There were only seven who sat down to dinner, and the six were all people with whom Phineas was or had been on most intimate terms. Lord Cantrip was his official chief, and, since that connection had existed between them, Lady Cantrip had been very gracious to him. She quite understood the comfort which it was to her husband to have under him, as his representative in the House of Commons, a man whom he could thoroughly trust and like, and therefore she had used her woman's arts to bind Phineas to her lord in more than mere official bondage. She had tried her skill also upon Laurence Fitzgibbon, - but altogether in vain. He had eaten her dinners and accepted her courtesies, and had given for them no return whatever. But Phineas had possessed a more grateful mind, and had done all that had been required of him; - had done all that had been required of him till there had come that terrible absurdity in Ireland. "I knew very well what sort of things would happen when they brought such a man as Mr. Monk into the Cabinet," Lady Cantrip had said to her husband.
But though the party was very small, and though the guests were all his intimate friends, Phineas suspected nothing special till an attack was made upon him as soon as the servants had left the room. This was done in the presence of the two ladies, and, no doubt, had been preconcerted. There was Lord Cantrip there, who had already said much to him, and Barrington Erle who had said more even than Lord Cantrip. Lord Brentford, himself a member of the Cabinet, opened the attack by asking whether it was actually true that Mr. Monk meant to go on with his motion. Barrington Erle a.s.serted that Mr. Monk positively would do so. "And Gresham will oppose it?" asked the Earl. "Of course he will," said Barrington. "Of course he will," said Lord Cantrip. "I know what I should think of him if he did not," said Lady Cantrip. "He is the last man in the world to be forced into a thing," said Lady Laura. Then Phineas knew pretty well what was coming on him.

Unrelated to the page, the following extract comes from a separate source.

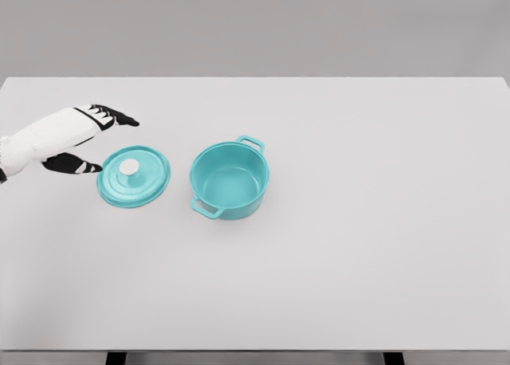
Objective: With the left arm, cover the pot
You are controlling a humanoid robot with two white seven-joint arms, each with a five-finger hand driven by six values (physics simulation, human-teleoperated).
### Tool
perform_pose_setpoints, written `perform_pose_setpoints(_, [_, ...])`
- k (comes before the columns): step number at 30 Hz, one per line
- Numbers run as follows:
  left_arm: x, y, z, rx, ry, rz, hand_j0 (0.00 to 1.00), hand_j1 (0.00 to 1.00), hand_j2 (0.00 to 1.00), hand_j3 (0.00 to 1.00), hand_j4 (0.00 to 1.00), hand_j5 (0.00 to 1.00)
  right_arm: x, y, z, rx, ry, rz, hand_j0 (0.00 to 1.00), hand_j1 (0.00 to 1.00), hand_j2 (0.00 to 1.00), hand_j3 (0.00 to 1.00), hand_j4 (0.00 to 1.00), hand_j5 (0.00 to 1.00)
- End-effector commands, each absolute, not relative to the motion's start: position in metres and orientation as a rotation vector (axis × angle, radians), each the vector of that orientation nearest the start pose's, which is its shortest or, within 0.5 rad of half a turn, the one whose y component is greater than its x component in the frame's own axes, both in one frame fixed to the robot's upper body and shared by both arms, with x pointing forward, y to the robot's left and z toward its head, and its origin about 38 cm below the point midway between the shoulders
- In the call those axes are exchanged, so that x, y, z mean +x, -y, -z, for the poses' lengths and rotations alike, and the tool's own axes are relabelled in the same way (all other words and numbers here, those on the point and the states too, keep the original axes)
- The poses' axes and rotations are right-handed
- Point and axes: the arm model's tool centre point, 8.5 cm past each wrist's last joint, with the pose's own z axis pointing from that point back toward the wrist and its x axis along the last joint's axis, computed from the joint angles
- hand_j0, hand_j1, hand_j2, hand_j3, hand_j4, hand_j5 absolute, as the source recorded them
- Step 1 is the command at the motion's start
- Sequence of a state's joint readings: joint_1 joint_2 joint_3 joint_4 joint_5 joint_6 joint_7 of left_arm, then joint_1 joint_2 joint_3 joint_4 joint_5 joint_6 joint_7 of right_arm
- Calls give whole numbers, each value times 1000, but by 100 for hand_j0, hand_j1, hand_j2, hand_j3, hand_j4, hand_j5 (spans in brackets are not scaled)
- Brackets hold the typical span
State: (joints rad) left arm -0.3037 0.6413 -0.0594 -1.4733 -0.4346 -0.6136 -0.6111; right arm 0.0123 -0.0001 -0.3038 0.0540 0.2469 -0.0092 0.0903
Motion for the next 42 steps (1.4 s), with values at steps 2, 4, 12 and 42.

Lord Brentford began again by asking how many supporters Mr. Monk would have in the House. "That depends upon the amount of courage which the Conservatives may have," said Barrington Erle. "If they dare to vote for a thoroughly democratic measure, simply for the sake of turning us out, it is quite on the cards that they may succeed." "But of our own people?" asked Lord Cantrip. "You had better inquire that of Phineas Finn," said Barrington. And then the attack was made.
Our hero had a bad half hour of it, though many words were said which must have gratified him much. They all wanted to keep him, - so Lord Cantrip declared, "except one or two whom I could name, and who are particularly anxious to wear his shoes," said Barrington, thinking that certain reminiscences of Phineas with regard to Mr. Bonteen and others might operate as strongly as any other consideration to make him love his place. Lord Brentford declared that he could not understand it, - that he should find himself lost in amazement if such a man as his young friend allowed himself to be led into the outer wilderness by such an ignis-fatuus of light as this. Lord Cantrip laid down the unwritten traditional law of Government officials very plainly. A man in office, - in an office which really imposed upon him as much work as he could possibly do with credit to himself or his cause, - was dispensed from the necessity of a conscience with reference to other matters. It was for Sir Walter Morrison to have a conscience about Irish tenant-right, as no doubt he had, - just as Phineas Finn had a conscience about Canada, and Jamaica, and the Cape. Barrington Erle was very strong about parties in general, and painted the comforts of official position in glowing colours. But I think that the two ladies were more efficacious than even their male relatives in the arguments which they used. "We have been so happy to have you among us," said Lady Cantrip, looking at him with beseeching, almost loving eyes. "Mr. Finn knows," said Lady Laura, "that since he first came into Parliament I have always believed in his success, and I have been very proud to see it." "We shall weep over him, as over a fallen angel, if he leaves us," said Lady Cantrip. "I won't say that I will weep," said Lady Laura, "but I do not know anything of the kind that would so truly make me unhappy."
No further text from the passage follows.